[Collected data Boundary: Start]

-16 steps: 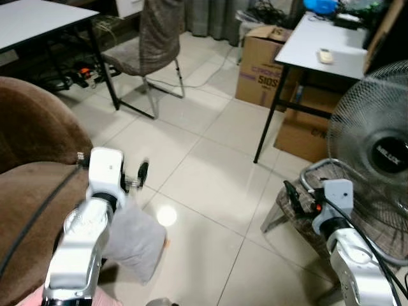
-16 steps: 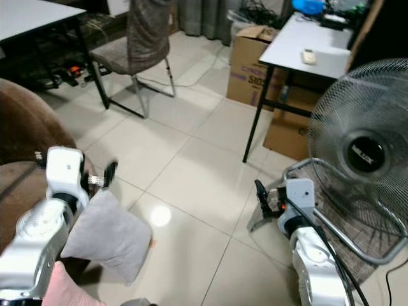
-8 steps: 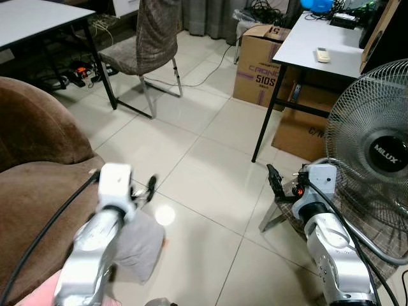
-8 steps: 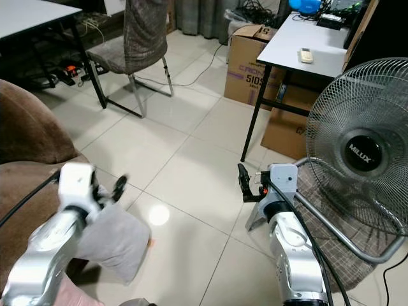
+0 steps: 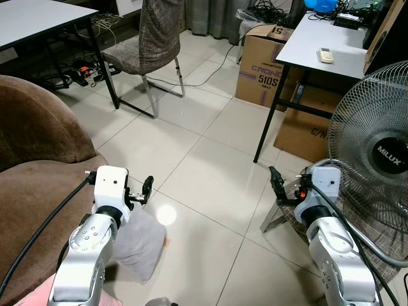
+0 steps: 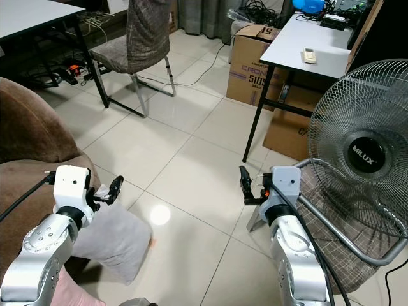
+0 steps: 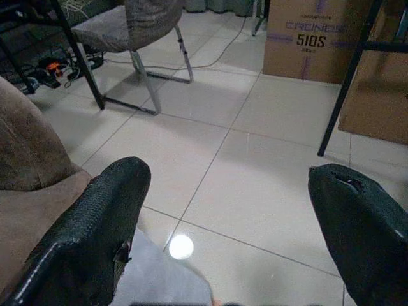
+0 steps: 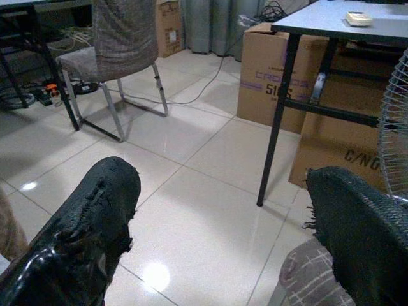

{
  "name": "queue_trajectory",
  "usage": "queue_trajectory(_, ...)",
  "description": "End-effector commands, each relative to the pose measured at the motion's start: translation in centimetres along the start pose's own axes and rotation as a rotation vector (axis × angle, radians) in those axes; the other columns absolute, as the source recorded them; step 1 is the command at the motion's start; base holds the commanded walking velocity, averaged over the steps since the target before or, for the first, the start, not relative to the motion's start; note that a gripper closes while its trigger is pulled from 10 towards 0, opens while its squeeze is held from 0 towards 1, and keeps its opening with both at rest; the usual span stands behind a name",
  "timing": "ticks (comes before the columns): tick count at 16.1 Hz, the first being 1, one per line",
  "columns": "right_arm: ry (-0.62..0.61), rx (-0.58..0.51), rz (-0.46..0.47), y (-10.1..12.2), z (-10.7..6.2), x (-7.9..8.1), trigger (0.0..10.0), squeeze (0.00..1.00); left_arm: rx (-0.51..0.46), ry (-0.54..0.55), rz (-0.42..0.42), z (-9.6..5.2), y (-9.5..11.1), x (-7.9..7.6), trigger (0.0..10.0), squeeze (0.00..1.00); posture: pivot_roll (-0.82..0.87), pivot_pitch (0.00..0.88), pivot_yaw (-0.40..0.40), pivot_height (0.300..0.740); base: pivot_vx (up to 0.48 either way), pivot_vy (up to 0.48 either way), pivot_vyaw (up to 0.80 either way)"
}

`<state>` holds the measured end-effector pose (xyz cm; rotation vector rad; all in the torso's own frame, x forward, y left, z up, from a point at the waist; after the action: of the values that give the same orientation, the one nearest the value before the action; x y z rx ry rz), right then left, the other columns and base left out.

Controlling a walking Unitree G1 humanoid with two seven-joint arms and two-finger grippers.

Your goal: Move the pillow to the sofa from floor

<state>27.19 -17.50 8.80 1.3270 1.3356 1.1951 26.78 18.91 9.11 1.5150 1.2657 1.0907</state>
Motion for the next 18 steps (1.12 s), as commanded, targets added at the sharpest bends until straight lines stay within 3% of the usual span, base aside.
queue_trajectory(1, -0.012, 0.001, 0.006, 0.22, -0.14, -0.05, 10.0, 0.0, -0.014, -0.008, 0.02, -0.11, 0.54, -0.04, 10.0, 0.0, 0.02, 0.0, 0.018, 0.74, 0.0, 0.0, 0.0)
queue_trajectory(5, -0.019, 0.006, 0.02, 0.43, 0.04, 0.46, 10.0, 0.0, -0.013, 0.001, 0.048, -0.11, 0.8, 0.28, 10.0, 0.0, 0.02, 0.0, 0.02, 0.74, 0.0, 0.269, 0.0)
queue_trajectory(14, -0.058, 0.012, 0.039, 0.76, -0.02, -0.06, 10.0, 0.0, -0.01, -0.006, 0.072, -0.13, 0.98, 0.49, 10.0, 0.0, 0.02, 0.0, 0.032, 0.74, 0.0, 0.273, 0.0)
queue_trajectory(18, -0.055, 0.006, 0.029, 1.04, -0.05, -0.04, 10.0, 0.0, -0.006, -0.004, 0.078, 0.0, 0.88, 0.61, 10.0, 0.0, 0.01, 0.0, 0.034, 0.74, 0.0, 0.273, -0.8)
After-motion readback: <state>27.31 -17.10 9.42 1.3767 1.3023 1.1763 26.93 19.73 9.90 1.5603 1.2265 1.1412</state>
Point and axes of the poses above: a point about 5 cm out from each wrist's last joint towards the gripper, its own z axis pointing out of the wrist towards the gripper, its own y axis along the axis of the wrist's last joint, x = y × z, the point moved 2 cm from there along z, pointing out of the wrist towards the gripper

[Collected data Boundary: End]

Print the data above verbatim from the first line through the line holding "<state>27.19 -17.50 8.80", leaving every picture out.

-16 steps: 
-16 steps: 
-8 steps: 
-8 steps: 
+0 steps: 
+0 steps: 
+0 steps: 
+0 steps: 

{
  "name": "queue_trajectory",
  "usage": "queue_trajectory(_, ...)",
  "description": "End-effector commands, each relative to the pose measured at the motion's start: translation in centimetres along the start pose's own axes and rotation as a rotation vector (axis × angle, radians) in those axes; the other columns absolute, as the source recorded them; step 1 is the command at the motion's start; base holds the commanded walking velocity, averaged over the steps since the target before or, for the first, the start, not relative to the motion's start; note that a gripper closes while its trigger is pulled from 10 towards 0, opens while its squeeze is held from 0 towards 1, and keeps its opening with both at rest; the usual span stands behind a name",
  "timing": "ticks (comes before the columns): tick count at 16.1 Hz, the first being 1, one per line",
  "columns": "right_arm: ry (-0.62..0.61), rx (-0.58..0.51), rz (-0.46..0.47), y (-10.1..12.2), z (-10.7..6.2), x (-7.9..8.1), trigger (0.0..10.0), squeeze (0.00..1.00); left_arm: rx (-0.51..0.46), ry (-0.54..0.55), rz (-0.42..0.42), z (-9.6..5.2), y (-9.5..11.1), x (-7.9..7.6), trigger (0.0..10.0), squeeze (0.00..1.00); posture: pivot_roll (-0.82..0.87), pivot_pitch (0.00..0.88), pivot_yaw (-0.40..0.40), pivot_height (0.300..0.740); base: pivot_vx (up to 0.48 either way), pivot_vy (up to 0.48 either way), pivot_vyaw (up to 0.80 either way)"
}

`<state>` holds the measured end-effector pose (xyz cm; rotation vector rad; all in the torso's own frame, x forward, y left, z up, from a point at the waist; after the action: of the values that give the same orientation, the one nearest the value before the action; x y z rx ry rz), right then left, the other columns and base left out.

Controlling a walking Unitree G1 humanoid with two seven-joint arms and two-finger grippers.

Your goal: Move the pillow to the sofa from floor

<state>27.19 -17.50 8.80 1.3270 1.3356 1.1951 26.78 18.91 9.11 1.5150 1.2657 1.0907</state>

The answer has now been finished.